Exercise – Write the lines out again, from the top of the material to the line containing "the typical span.", pictures excluded.

Data provided –
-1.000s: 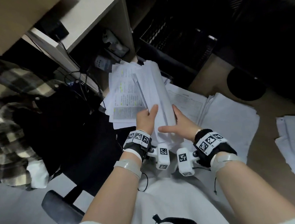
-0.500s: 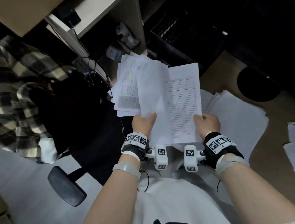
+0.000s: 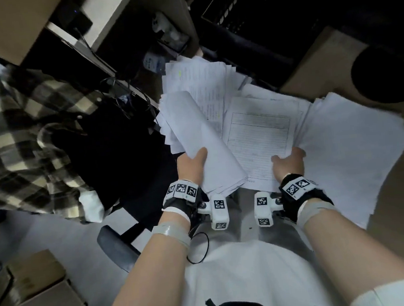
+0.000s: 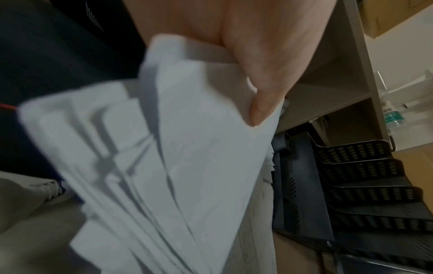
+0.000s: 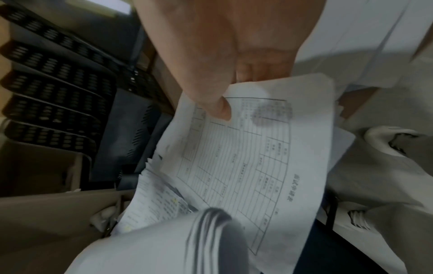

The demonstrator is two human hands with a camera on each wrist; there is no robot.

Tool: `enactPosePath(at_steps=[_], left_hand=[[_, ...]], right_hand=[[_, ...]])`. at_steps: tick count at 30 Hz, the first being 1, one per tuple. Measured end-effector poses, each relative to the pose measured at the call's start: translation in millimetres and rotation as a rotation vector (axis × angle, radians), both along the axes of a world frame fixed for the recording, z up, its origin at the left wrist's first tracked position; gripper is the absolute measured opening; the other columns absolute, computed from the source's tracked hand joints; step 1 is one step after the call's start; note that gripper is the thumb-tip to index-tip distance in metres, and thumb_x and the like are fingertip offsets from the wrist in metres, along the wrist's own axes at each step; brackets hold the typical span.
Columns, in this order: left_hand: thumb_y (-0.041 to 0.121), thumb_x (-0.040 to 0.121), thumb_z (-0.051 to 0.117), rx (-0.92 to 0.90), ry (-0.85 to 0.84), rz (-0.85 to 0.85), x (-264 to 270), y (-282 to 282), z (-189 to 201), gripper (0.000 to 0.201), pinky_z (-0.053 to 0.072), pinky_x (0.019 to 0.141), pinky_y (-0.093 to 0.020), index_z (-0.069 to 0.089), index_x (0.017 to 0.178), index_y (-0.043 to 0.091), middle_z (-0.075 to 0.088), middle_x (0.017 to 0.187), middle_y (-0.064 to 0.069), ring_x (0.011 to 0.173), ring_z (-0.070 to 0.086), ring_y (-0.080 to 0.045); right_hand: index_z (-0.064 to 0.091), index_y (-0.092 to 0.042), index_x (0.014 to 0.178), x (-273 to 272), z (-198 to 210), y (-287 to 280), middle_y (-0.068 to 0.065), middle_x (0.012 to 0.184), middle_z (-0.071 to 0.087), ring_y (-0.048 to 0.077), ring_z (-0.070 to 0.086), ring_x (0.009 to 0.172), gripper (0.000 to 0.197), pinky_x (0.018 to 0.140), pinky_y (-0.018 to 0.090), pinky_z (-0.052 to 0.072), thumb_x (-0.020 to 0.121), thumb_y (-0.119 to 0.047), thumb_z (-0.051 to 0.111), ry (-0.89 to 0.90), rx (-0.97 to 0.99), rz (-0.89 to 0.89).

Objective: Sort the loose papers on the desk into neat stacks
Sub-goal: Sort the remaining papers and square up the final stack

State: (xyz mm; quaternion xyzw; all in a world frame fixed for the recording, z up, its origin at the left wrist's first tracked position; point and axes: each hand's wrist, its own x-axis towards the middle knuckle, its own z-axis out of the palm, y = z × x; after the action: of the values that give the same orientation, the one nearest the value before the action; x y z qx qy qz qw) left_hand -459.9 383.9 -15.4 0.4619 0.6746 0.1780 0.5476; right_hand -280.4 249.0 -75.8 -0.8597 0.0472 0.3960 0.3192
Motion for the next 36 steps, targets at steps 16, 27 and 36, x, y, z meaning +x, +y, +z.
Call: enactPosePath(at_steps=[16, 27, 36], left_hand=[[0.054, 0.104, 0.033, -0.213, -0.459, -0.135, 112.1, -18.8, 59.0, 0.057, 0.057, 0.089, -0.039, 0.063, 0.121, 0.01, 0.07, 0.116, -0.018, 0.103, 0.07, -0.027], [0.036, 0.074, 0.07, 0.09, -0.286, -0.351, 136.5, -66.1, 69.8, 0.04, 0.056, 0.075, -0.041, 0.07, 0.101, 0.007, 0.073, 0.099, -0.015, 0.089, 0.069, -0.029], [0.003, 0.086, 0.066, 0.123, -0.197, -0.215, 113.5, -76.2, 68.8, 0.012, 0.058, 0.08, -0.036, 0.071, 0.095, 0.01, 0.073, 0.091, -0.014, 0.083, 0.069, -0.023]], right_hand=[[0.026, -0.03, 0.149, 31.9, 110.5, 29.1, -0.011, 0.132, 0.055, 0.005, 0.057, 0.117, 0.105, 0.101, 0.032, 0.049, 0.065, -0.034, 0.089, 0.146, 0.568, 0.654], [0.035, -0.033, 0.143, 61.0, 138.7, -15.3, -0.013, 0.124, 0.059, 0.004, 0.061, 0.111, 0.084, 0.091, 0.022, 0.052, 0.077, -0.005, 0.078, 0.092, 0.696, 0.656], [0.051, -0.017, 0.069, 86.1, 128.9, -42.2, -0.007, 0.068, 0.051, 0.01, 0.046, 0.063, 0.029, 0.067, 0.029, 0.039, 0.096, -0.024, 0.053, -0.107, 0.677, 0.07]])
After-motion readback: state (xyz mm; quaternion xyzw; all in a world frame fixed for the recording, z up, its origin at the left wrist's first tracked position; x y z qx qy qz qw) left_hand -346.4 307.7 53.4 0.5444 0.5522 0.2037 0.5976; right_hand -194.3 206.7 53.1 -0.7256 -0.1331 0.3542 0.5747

Task result –
-1.000s: 
-0.500s: 
+0.000s: 
+0.000s: 
+0.000s: 

The demonstrator is two human hands with a camera on each wrist; there is no robot.

Tool: `enactPosePath(at_steps=[_], left_hand=[[_, ...]], right_hand=[[_, ...]])`. at_steps: tick count at 30 Hz, the first being 1, one per tuple. Measured end-effector poses, each relative to the pose measured at the call's start: translation in millimetres and rotation as a rotation vector (axis × angle, radians), both along the axes of a world frame fixed for the recording, z up, its origin at the left wrist's first tracked position; gripper is the absolute measured opening; the other columns absolute, computed from the source's tracked hand joints; step 1 is one step after the call's start; note that gripper is the thumb-tip to index-tip distance in metres, and thumb_x and the like are fingertip offsets from the wrist in metres, along the wrist's own axes at each step; brackets hold the typical span.

This output is complete, and the exercise is done.